Exercise prompt: Below are records; count the lines that contain "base" and state only that count.

Stored entries:
= = =

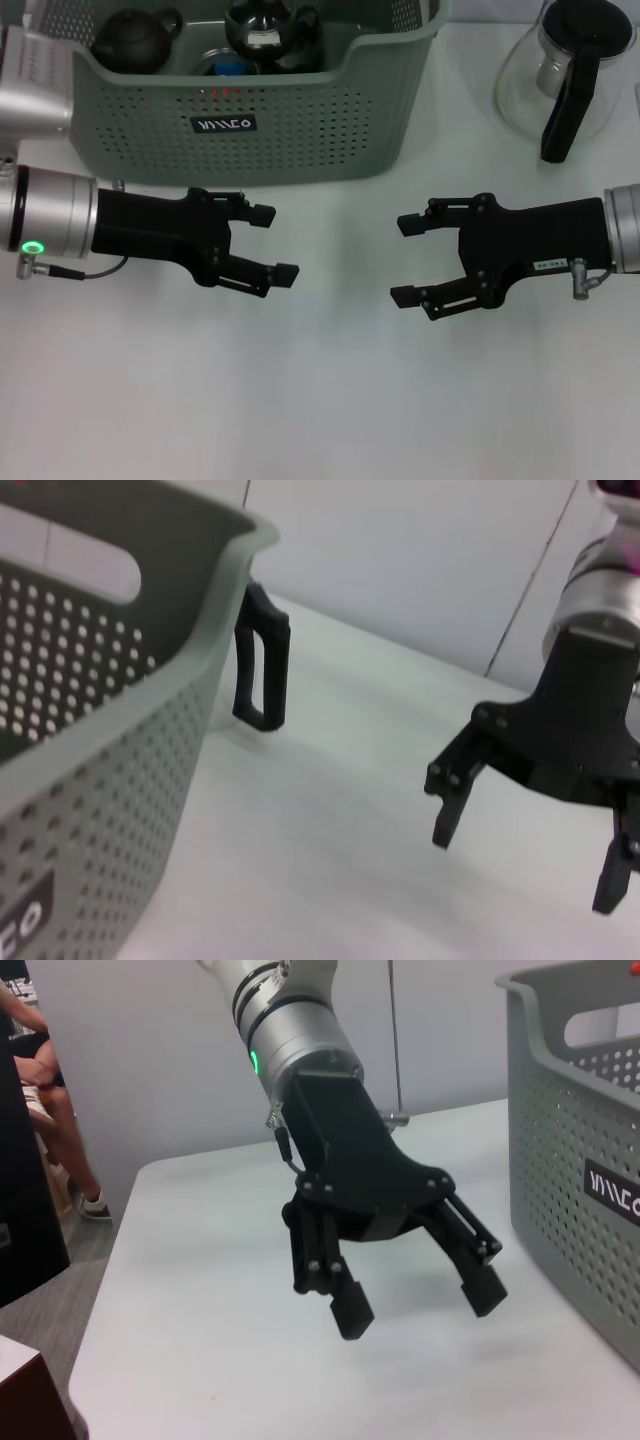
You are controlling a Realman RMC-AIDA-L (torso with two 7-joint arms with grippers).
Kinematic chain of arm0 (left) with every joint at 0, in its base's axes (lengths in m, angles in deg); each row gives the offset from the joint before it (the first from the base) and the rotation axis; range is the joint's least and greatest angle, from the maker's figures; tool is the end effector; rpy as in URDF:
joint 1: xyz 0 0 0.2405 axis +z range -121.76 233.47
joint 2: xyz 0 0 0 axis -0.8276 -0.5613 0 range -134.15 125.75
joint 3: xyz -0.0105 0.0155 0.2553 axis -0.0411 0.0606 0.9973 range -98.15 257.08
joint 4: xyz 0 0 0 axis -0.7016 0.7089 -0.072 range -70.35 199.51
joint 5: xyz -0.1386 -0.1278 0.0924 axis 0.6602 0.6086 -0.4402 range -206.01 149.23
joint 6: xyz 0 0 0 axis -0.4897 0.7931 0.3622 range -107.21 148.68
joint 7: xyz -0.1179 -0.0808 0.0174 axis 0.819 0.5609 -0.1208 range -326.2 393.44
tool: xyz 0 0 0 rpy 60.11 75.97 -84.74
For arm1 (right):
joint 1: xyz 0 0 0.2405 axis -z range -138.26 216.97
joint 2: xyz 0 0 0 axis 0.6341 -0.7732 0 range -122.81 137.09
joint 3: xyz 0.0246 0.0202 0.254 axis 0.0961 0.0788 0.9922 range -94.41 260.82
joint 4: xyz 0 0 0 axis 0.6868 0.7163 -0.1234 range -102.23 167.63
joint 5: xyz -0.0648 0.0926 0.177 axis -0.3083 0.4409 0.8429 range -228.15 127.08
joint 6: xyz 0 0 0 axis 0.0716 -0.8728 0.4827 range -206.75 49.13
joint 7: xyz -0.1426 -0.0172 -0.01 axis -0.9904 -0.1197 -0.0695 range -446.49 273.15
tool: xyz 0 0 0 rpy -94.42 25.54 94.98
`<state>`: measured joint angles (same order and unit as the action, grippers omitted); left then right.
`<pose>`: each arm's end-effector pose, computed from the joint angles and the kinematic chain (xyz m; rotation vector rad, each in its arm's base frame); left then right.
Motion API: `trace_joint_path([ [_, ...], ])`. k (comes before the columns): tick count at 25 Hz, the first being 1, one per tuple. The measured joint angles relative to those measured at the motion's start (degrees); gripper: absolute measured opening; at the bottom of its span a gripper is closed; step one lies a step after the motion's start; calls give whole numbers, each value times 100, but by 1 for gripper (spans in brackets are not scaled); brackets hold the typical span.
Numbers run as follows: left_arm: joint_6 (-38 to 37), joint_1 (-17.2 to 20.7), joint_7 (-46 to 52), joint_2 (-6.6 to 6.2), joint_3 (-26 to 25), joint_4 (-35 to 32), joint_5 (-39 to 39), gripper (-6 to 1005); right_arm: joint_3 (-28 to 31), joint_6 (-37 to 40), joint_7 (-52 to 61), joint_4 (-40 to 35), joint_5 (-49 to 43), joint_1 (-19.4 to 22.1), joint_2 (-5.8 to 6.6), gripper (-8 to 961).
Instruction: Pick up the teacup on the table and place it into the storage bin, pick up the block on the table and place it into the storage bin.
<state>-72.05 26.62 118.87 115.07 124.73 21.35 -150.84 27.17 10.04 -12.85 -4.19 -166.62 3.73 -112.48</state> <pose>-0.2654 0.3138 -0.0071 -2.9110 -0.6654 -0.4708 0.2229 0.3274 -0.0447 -3.0662 0.2478 0.4872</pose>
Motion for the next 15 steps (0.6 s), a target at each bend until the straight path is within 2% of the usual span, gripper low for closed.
trace_joint_path([
  [15,-40,-10,29,8,32,34,-229,934,-12,1,35,5,-55,21,14,911],
])
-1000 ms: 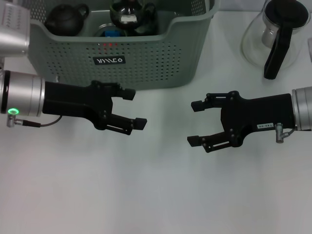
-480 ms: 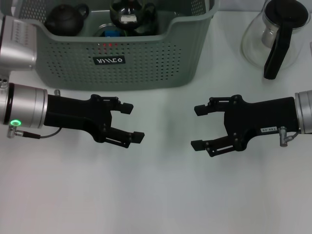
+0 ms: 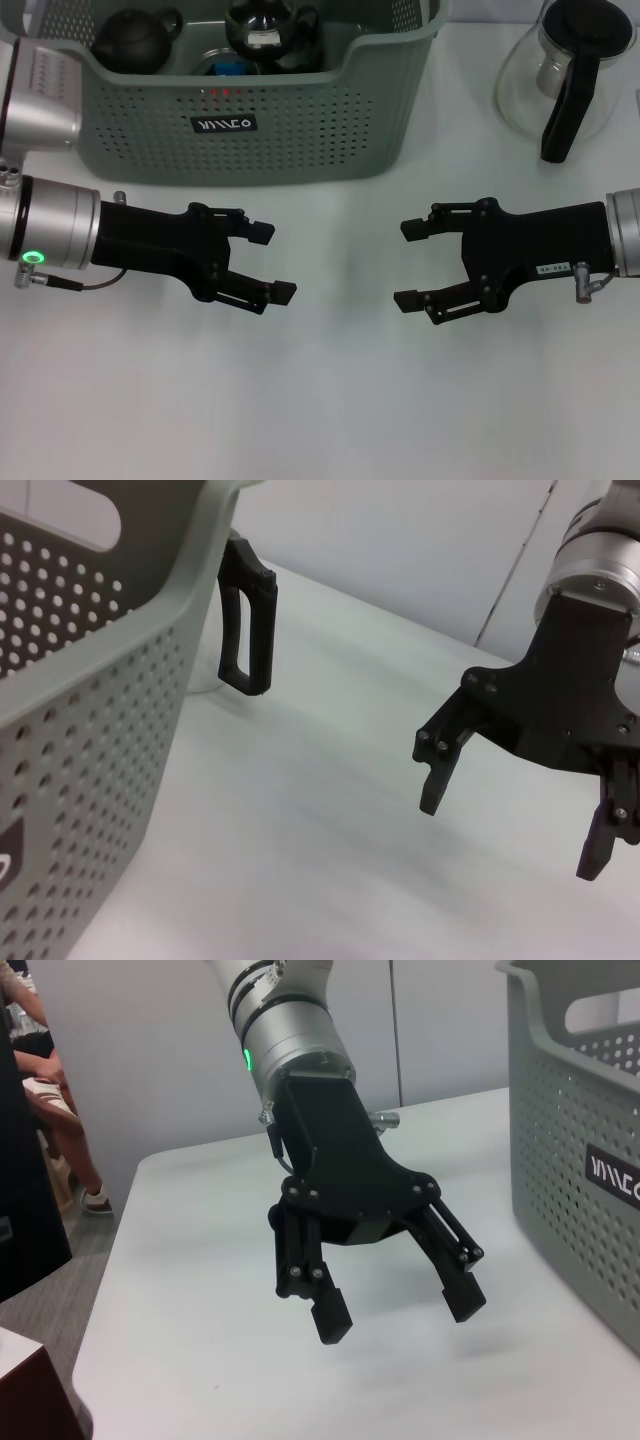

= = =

Answer to this task: 2